Les vêpres algériennes

Création de théâtre-dansé d'après la Bande-dessinée éponyme de Nawel Louerrad

 

 

 

 

Mise en scène : Géraldine Mercier

Dramaturgie : Nawel Louerrad

Chorégraphie : Zakaria Babès, Amine Kiniouar & Clément Baudoin

Création sonore et musicale : Simon Léopold

Création costumes : Lika Guillemot

Scénographie : Nawel Louerrad & Géraldine Mercier

Avec : Zakaria Babès, Amine Kiniouar & Clément Baudoin

 

Cette création est une adaptation libre de la bande dessinée “Les vêpres algériennes” de Nawel Louerrad, parue aux éditions Dalimen, à Alger, en 2012.
L’année de la parution, était l’année du 50ème anniversaire de l’indépendance de l’Algérie, une année de commémoration entraînant dans son sillage les sempiternelles questions sur l’identité algérienne.
Cette année là et à sa charge, l’auteure réagit en confrontant l’impossibilité d’une identité à la violence dans ce qu’elle a de plus insaisissable; elle trace les contours d’une mémoire vacillante et endolorie par une nouvelle guerre qui ne disait pas son nom, qui s’est interposée dans un temps incertain, cette guerre en huis clos c’est la décennie noire des années 90 et ses 150 000 morts.

Passer de la translation des corps sur des pages, du fil de l’écriture, des lignes et dessins posés, comme autant de questions qui nous parcourent, à la translation des corps sur scène.
L’histoire ici se raconte, voire se poursuit, se répète en filigrane sur les planches.
C’est une prière ou une révolte après une guerre et c’est la confusion car toute révolte (ou prière) est légitime mais aveugle.
C’est donc trois hommes qui se réveillent.
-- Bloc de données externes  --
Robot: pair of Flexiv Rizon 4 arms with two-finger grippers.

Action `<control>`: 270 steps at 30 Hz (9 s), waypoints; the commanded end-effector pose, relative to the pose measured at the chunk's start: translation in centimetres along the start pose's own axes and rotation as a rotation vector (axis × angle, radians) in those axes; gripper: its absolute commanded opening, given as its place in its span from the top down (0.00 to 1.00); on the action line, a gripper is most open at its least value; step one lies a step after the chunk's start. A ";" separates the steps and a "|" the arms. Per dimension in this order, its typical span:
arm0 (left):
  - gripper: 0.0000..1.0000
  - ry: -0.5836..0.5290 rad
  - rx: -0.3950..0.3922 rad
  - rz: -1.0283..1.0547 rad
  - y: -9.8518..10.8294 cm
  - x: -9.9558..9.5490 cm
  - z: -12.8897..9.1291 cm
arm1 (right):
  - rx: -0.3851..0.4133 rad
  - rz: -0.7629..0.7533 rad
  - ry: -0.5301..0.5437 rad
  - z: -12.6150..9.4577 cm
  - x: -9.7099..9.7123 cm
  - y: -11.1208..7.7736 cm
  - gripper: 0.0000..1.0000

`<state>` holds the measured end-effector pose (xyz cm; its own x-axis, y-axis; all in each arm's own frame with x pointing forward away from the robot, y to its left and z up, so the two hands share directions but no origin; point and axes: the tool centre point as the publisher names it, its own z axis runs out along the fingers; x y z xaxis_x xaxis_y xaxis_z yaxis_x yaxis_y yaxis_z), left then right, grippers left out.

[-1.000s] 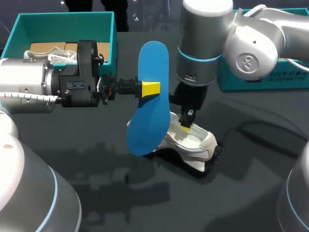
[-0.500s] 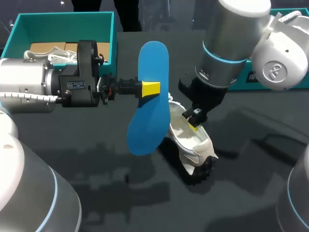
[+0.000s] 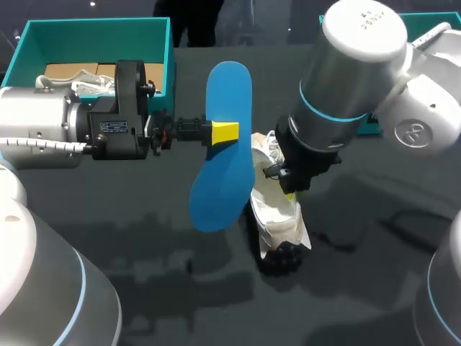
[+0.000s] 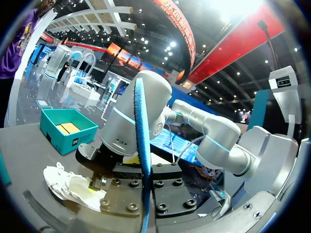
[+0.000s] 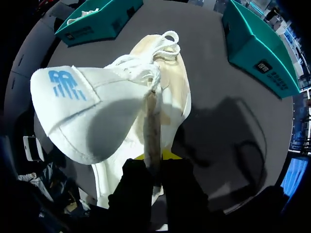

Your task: Take the shoe out of the shoebox, open the shoe tongue, remove and reinsert the insole, then place the shoe into the shoebox

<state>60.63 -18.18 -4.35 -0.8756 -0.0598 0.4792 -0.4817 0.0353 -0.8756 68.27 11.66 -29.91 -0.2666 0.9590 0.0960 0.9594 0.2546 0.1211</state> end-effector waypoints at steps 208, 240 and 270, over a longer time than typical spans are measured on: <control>1.00 0.064 0.058 2.061 3.2 -14.0 8.8 | -0.133 0.190 1.310 -12.8 0.2 9.4 0.00; 1.00 -0.024 0.027 2.141 3.5 -15.6 10.7 | -0.166 0.198 1.352 -13.2 2.0 10.3 0.71; 0.00 -0.046 -0.036 2.051 2.4 -16.2 6.3 | -0.173 0.222 1.376 -13.0 1.4 10.2 1.00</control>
<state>74.35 -25.97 -15.30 -0.0131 0.0400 -0.9991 0.9958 0.0910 -0.0094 77.14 14.25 -15.58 -0.0861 0.0618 0.9944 0.9963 0.0101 0.0856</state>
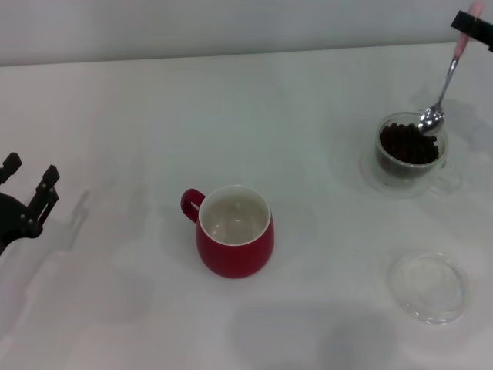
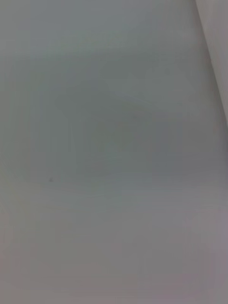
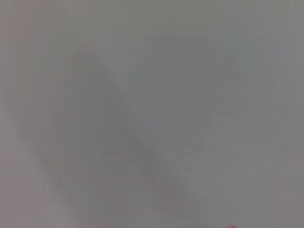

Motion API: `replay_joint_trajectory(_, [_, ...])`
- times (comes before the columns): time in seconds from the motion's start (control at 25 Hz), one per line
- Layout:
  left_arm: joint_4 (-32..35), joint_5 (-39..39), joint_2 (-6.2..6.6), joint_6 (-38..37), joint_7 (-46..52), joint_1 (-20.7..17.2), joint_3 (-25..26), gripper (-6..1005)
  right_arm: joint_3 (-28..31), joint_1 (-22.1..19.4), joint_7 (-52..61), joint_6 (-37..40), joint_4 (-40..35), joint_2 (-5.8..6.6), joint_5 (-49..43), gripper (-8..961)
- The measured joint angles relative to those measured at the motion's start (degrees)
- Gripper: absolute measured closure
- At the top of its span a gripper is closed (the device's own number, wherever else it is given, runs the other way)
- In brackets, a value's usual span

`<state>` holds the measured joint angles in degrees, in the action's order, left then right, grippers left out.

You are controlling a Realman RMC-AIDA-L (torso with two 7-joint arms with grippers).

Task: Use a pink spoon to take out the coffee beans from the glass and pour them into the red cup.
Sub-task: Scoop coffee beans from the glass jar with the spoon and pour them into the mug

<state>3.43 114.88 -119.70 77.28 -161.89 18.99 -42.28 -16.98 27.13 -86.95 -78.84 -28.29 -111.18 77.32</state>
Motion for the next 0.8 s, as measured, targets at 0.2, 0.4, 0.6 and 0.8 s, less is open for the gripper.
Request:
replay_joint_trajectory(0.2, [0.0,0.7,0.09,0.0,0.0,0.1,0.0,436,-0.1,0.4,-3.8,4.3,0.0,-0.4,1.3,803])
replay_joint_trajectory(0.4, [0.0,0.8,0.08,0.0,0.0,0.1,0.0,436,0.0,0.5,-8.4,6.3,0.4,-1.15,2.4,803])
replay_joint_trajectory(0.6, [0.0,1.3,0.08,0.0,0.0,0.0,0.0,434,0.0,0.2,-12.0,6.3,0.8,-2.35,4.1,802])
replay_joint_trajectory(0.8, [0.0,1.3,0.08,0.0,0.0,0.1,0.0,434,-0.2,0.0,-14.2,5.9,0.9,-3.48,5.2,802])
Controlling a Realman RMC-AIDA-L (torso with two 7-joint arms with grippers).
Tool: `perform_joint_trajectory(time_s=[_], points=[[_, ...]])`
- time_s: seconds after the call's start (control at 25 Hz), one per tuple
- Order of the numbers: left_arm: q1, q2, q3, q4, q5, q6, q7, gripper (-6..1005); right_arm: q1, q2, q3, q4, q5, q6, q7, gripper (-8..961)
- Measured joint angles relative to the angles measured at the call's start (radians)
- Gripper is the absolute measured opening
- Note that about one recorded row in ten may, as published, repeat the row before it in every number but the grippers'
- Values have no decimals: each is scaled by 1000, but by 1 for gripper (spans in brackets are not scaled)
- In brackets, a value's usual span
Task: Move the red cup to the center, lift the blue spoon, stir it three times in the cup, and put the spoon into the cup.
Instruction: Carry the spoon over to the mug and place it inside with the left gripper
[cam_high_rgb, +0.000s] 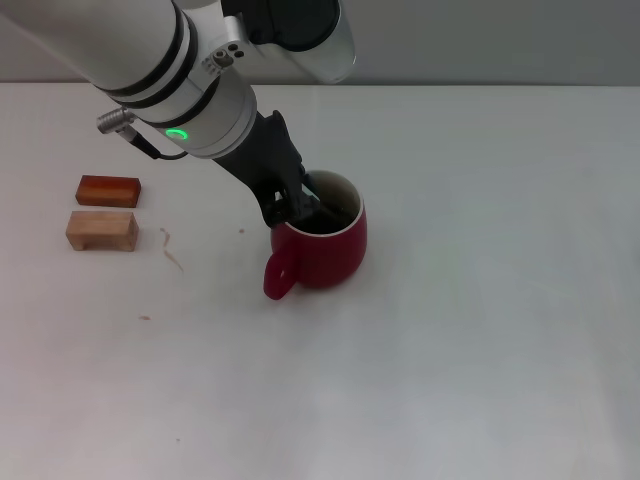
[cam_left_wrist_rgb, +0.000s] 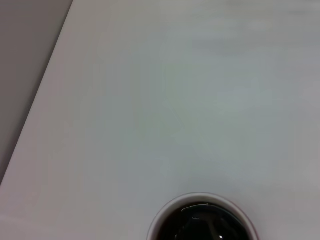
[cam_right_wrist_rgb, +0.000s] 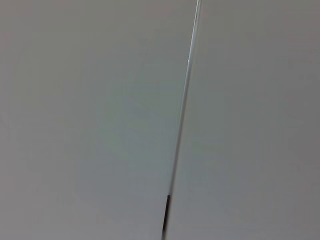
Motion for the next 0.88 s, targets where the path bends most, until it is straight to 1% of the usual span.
perform_joint_trajectory(time_s=[0.2, 0.36, 0.56, 0.68, 0.88], points=[[7, 3, 2, -8, 32, -17, -7, 192, -1, -1, 0, 0, 0, -6, 0, 760], [12, 4, 0, 1, 63, 5, -11, 195, -1, -2, 0, 0, 0, -7, 0, 760], [11, 5, -1, 11, 66, 46, -11, 198, -1, -2, 0, 0, 0, -7, 0, 761], [7, 4, 2, 38, 62, 87, -11, 200, 1, -2, 0, 0, 0, -8, 0, 762], [7, 3, 2, 57, 36, 99, -12, 204, 2, -3, 0, 0, 0, -9, 0, 762]])
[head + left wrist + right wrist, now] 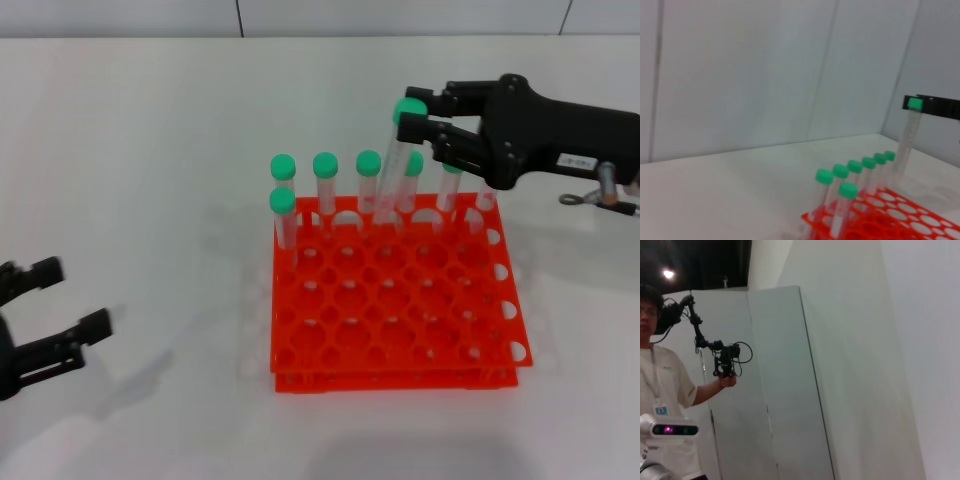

Hommes-machines, prisonniers de leur quotidien, dépendants des objets qui les
entourent, embarqués dans un mouvement en boucle; ils semblent l’ombre de leurs guerres passées, à moins que ça ne soit le contraire?
Ces trois hommes comme la représentation d’un seul et même homme, vu sous trois regards historiques simultanés: l’indépendance, la décennie noire, aujourd’hui.
Dans une temporalité qui s’étend jusqu’à n’être plus que sa propre image, puisque c’est ici le trajet de leurs pensées qui est mis en abîme grâce à la mise en scène.
Embourbés dans les matérialités de leur grand ordinaire, les hommes-machines accomplissent en contrepoint leurs quotidiens, dans une mécanique corporelle répétée autant que répétitive.
Un trio qui se protège autant qu’il se rejette, mêlant et jonglant avec les phases où les personnages se croisent sans même se regarder à celles où ils se méprisent jusqu’au désir inéluctable de tuer l’autre.
Leur théâtre dansé, fusionnel et schizophrénique joue avec une scénographie graphique et mouvante au rythme de leurs corps.
Tandis que les transformations de leurs costumes paraissent peu à peu comme le reflet de leur décadence psychique, le retour à l’homme-animal.
Des espaces se créent ainsi, en lignes sur le fond de scène, en vibrations sonores, de l’intérieur vers l’extérieur. De leur chambre à la lune en seulement quelques traits, quelques pas, la frontière est fine.
Ici, seuls les gestes comptent alors, du levé au coucher du soleil, se propage une onde de mouvements et de réactions en chaîne.
Tout se mélange puis toute cette énergie se dissipe, entraînant les hommes- machines vers un nouveau sommeil, lourd et profond.